Student profiles – the basis for rapport

Whatever your teaching context, you’ve got to get to know each student as an individual. This can be considered as an initial information gathering phase, with several possible pathways.

A good starting point is to test students either before they start the course or in the first few days, making it clear that this is a process that produces information that will help you to plan and them to learn. Try to generate as full a picture as possible, so you have an idea about their abilities in all four skills.

Secondly, you need to conduct a needs analysis, either privately or publicly. You can read more about this process, but bear in mind that a public needs analysis can also serve to make everyone in the class aware of each other’s interests and thus of the rationale for including certain topics, language points, or skills work in the course syllabus.

Finally, use whatever resources you have to identify students with specific learning differences or traumas/triggers. This information may be disclosed at registration, self-disclosed (perhaps at interview) or in a private needs analysis, or tentatively identified through your own observations. Obviously, this information is private, between you and the student (and their parents, if they are under 18).

 

Classroom activities to build rapport at the start of a course

These rapport-building activities aim to generate information in such a way that students feel well-supported.

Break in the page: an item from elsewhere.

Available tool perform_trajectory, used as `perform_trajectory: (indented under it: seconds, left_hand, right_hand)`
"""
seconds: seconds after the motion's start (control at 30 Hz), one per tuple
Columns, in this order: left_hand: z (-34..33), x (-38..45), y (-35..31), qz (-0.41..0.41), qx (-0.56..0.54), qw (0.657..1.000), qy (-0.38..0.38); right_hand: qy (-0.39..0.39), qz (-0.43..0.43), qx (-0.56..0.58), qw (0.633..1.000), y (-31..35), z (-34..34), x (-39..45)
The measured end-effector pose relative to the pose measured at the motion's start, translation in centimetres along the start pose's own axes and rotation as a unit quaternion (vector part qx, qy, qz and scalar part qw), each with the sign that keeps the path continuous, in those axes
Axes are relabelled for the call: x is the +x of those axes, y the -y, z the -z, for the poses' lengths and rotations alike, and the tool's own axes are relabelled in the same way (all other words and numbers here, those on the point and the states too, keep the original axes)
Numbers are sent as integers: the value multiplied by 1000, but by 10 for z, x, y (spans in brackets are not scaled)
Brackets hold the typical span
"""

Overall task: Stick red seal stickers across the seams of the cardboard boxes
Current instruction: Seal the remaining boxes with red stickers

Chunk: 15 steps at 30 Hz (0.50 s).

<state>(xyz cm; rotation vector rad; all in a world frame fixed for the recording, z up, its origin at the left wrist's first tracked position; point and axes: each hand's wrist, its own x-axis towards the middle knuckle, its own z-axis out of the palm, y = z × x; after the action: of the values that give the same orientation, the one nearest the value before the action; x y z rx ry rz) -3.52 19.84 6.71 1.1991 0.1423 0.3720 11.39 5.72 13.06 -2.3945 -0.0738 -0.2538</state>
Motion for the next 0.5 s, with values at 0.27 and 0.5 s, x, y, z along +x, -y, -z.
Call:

In a first lesson, the top priority is to make sure you know everybody’s preferred names and how to pronounce them. I’ve always found it helpful to have small desktop cards with this information on display – at least for a couple of sessions. Why not ask the students to make these themselves, or at least to personalize them? The back of the card could have some classroom language phrases to help prompt students, and there’s also the option of including this useful functional language as an introductory lesson – note that this generates a lot of information about student performance in areas like listening (including following instructions), speaking (including pronunciation) and studentship (including note-taking), facility with vocabulary, grammar and functional language. It can also serve as an introduction to pair and group work and to questioning and correction techniques, and, of course, builds confidence for students to take an active part in lessons.

 

Rapport thrives on praise

Teachers must remember that students are putting themselves on the line every time they come to class. Every effort carries a risk of failure, and not everyone is robust enough to bounce back easily when this occurs. Praise is the magic ingredient here – individualized, sincere and specific. Even when things have gone a bit wrong, find something that went well. It may be that you’re praising eff ort (“Good try, Haruka, I like that idea, but it isn’t what I’m looking for right now.”) or scaffolding achievement (“That’s a pretty good sentence, Juan, the verb tense is correct. But think again about the subject – should it be singular or plural?”). It may be delivered in written form (“This essay makes some relevant points. You used a lot of new vocabulary and improved your accuracy with punctuation. Next time, put the information into paragraphs.”). And when you make a mistake, as you inevitably will, model a positive reaction – check the information, put it right and thank the person who pointed it out.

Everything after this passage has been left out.